[Supplied data — start]

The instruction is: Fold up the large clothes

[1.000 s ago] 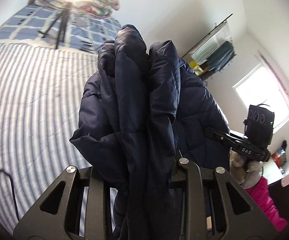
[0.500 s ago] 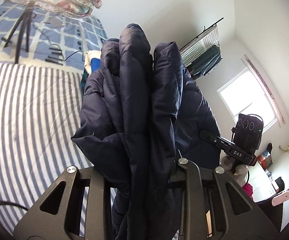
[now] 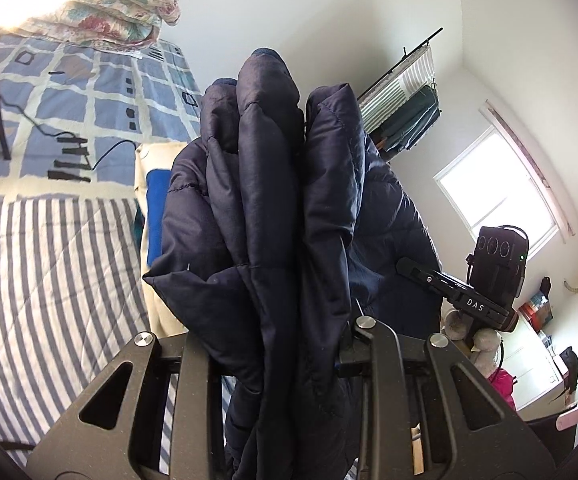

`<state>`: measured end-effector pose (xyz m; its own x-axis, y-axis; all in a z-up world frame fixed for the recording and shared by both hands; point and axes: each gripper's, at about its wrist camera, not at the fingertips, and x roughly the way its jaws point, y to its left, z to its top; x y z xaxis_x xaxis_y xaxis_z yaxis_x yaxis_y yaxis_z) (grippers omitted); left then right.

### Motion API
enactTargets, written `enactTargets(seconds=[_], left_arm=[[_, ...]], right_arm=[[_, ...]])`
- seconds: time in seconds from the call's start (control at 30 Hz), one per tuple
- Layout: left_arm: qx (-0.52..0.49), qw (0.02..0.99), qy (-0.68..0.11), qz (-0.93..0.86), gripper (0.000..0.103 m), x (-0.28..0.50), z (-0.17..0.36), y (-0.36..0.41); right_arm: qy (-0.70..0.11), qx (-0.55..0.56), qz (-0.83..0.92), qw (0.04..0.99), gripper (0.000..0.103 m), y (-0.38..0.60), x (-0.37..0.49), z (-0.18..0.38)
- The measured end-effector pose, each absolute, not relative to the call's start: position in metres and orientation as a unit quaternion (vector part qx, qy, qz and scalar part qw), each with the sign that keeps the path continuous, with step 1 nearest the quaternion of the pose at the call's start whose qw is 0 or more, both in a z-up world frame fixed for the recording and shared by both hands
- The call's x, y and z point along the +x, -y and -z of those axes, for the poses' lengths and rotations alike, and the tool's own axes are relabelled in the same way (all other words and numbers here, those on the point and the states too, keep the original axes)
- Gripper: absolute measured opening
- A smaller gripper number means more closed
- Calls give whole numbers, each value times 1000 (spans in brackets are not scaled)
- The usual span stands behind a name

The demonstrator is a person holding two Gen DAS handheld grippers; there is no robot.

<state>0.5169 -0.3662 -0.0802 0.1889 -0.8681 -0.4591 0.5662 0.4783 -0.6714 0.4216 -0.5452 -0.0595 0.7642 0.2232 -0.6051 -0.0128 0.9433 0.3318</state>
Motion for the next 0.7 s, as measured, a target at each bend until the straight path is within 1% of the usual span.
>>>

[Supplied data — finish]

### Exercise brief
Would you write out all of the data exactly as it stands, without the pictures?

### Solution to this exercise
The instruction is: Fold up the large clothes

[1.000 s ago] 
[0.500 s ago] 
[now] 

`<state>`: measured end-effector pose (xyz m; its own x-axis, y-axis; all in a z-up world frame fixed for the recording and shared by both hands; point and axes: each gripper's, at about its wrist camera, not at the fingertips, and x roughly the way its jaws point, y to its left, z to its top; x y z xaxis_x xaxis_y xaxis_z yaxis_x yaxis_y yaxis_z) (grippers omitted); left then right.

### Motion API
enactTargets, written `enactTargets(seconds=[_], left_arm=[[_, ...]], right_arm=[[_, ...]])`
- seconds: time in seconds from the call's start (control at 30 Hz), one per tuple
- Layout: left_arm: qx (-0.52..0.49), qw (0.02..0.99), qy (-0.68..0.11), qz (-0.93..0.86), gripper (0.000..0.103 m), x (-0.28..0.50), z (-0.17..0.36), y (-0.36..0.41); right_arm: qy (-0.70..0.11), qx (-0.55..0.56), qz (-0.83..0.92), qw (0.04..0.99), gripper (0.000..0.103 m), y (-0.38..0.60), x (-0.37..0.49), z (-0.18..0.38)
- The measured end-effector pose, each absolute, not relative to the call's start: position in metres and orientation as a unit quaternion (vector part qx, qy, qz and scalar part qw), each with the sign that keeps the path continuous, with step 1 nearest the quaternion of the pose at the call's start whose qw is 0 or more, both in a z-up world frame fixed for the recording and shared by both hands
- The call's x, y and z point along the +x, -y and -z of those axes, for the poses' lengths and rotations alike, and the tool's own axes are relabelled in the same way (all other words and numbers here, those on the point and the states too, keep the original axes)
- Gripper: absolute measured opening
- A smaller gripper number means more closed
- Calls give whole numbers, each value times 1000 (spans in brackets are not scaled)
- The usual span stands behind a name

The demonstrator is a person holding two Gen DAS handheld grippers; there is no robot.

<state>0.5169 -0.3662 -0.0802 0.1889 -0.8681 -0.4591 0.5662 0.4783 -0.6714 0.4216 -0.5452 -0.0595 0.7642 0.2232 -0.6051 -0.0128 0.9433 0.3318</state>
Motion for the next 0.7 s, as measured, a target at each bend until the straight path is within 1% of the usual span.
>>>

No additional answer is needed.